EXERCISE OBJECTIVE: Give back exactly the lines from the start of the listing to the line containing "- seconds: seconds", inclusive, and nothing beyond them.

++++++

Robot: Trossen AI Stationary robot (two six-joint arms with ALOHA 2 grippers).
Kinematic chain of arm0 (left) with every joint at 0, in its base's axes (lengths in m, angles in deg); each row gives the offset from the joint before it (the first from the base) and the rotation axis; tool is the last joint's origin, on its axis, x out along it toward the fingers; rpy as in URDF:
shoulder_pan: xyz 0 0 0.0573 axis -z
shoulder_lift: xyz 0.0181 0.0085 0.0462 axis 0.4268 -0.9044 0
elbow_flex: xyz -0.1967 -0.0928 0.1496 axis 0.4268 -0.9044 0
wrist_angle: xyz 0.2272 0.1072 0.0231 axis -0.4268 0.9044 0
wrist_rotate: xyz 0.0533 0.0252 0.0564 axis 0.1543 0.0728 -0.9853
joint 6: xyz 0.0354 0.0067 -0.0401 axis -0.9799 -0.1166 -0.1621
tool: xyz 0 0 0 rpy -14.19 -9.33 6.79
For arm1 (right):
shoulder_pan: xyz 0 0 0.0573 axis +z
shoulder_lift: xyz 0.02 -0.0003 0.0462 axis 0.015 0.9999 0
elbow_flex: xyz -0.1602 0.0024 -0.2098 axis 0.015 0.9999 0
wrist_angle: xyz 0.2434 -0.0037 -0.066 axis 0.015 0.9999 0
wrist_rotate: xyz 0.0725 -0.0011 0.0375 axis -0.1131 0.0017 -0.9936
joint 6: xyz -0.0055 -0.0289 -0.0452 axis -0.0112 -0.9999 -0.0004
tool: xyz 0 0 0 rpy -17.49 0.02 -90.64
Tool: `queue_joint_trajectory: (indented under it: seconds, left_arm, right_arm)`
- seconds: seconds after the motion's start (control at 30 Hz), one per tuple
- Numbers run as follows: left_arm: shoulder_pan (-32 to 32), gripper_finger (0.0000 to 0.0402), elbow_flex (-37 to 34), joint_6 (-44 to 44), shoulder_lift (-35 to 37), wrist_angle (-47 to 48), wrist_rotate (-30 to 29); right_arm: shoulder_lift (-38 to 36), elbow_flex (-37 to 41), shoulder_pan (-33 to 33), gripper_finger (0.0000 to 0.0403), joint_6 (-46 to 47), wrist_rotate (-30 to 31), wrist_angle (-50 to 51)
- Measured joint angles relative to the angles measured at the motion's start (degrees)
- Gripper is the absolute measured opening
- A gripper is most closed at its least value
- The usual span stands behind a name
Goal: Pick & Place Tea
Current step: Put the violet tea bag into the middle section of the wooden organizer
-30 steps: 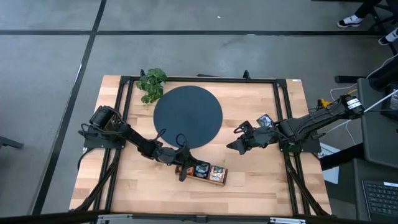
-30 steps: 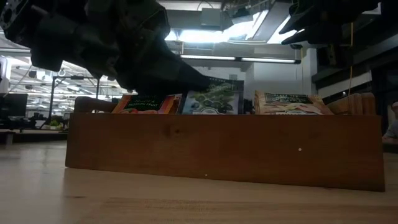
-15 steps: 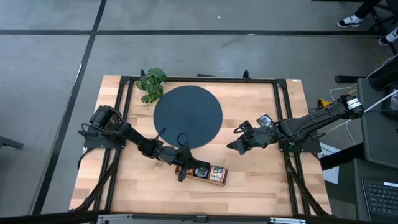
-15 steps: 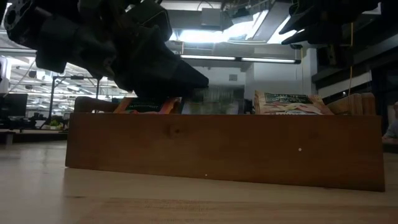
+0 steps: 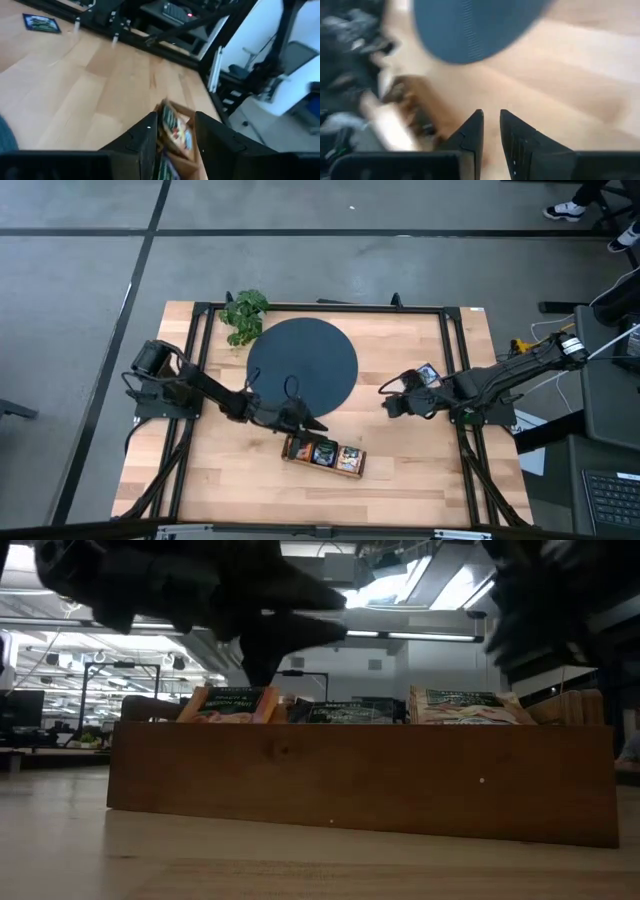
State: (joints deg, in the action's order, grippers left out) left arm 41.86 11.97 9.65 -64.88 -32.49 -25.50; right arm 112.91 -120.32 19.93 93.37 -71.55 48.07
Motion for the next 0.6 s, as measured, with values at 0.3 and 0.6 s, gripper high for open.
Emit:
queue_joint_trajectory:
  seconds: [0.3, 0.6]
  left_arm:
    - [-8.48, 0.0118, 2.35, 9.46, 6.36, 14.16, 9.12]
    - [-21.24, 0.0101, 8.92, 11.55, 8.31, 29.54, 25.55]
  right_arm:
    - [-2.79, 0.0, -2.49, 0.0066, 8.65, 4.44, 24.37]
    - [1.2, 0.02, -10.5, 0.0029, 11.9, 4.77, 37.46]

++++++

RESPONSE:
Robot: Trossen AI Stationary robot (two six-joint arms with ALOHA 2 grippers).
Kinematic chain of arm0 (left) with every joint at 0, in its base's axes (lengths in m, angles in deg); each row gives the offset from the joint before it (the first from the base) and the rotation axis; tool is the last joint's origin, on its axis, x out along it toward the fingers; rpy as in URDF:
shoulder_pan: xyz 0 0 0.0573 axis -z
shoulder_lift: xyz 0.0181 0.0085 0.0462 axis 0.4268 -0.9044 0
elbow_flex: xyz -0.1967 -0.0928 0.1496 axis 0.4268 -0.9044 0
wrist_angle: xyz 0.2272 0.1072 0.0231 axis -0.4268 0.9044 0
wrist_rotate: xyz 0.0533 0.0252 0.0564 axis 0.1543 0.0728 -0.9853
joint 6: xyz 0.0354 0.0067 -0.0401 axis -0.9799 -0.1166 -0.1621
tool: xyz 0 0 0 rpy -14.19 -9.33 6.79
For arm1 (right):
shoulder_pan: xyz 0 0 0.0573 axis +z
shoulder_lift: xyz 0.02 -0.0003 0.0462 axis 0.015 0.9999 0
elbow_flex: xyz -0.1602 0.0024 -0.2098 axis 0.015 0.9999 0
wrist_angle: xyz 0.2434 -0.0037 -0.066 axis 0.015 0.9999 0
wrist_rotate: xyz 0.0725 -0.0011 0.0375 axis -0.1131 0.0017 -0.9936
joint 6: xyz -0.0055 -0.0289 -0.0452 axis -0.0112 -0.9999 -0.0004
tool: xyz 0 0 0 rpy -17.49 0.02 -90.64
Tool: `queue_joint_trajectory: (indented under it: seconds, left_arm, right_arm)`
- seconds: seconds after the motion's start (control at 30 Hz), one per tuple

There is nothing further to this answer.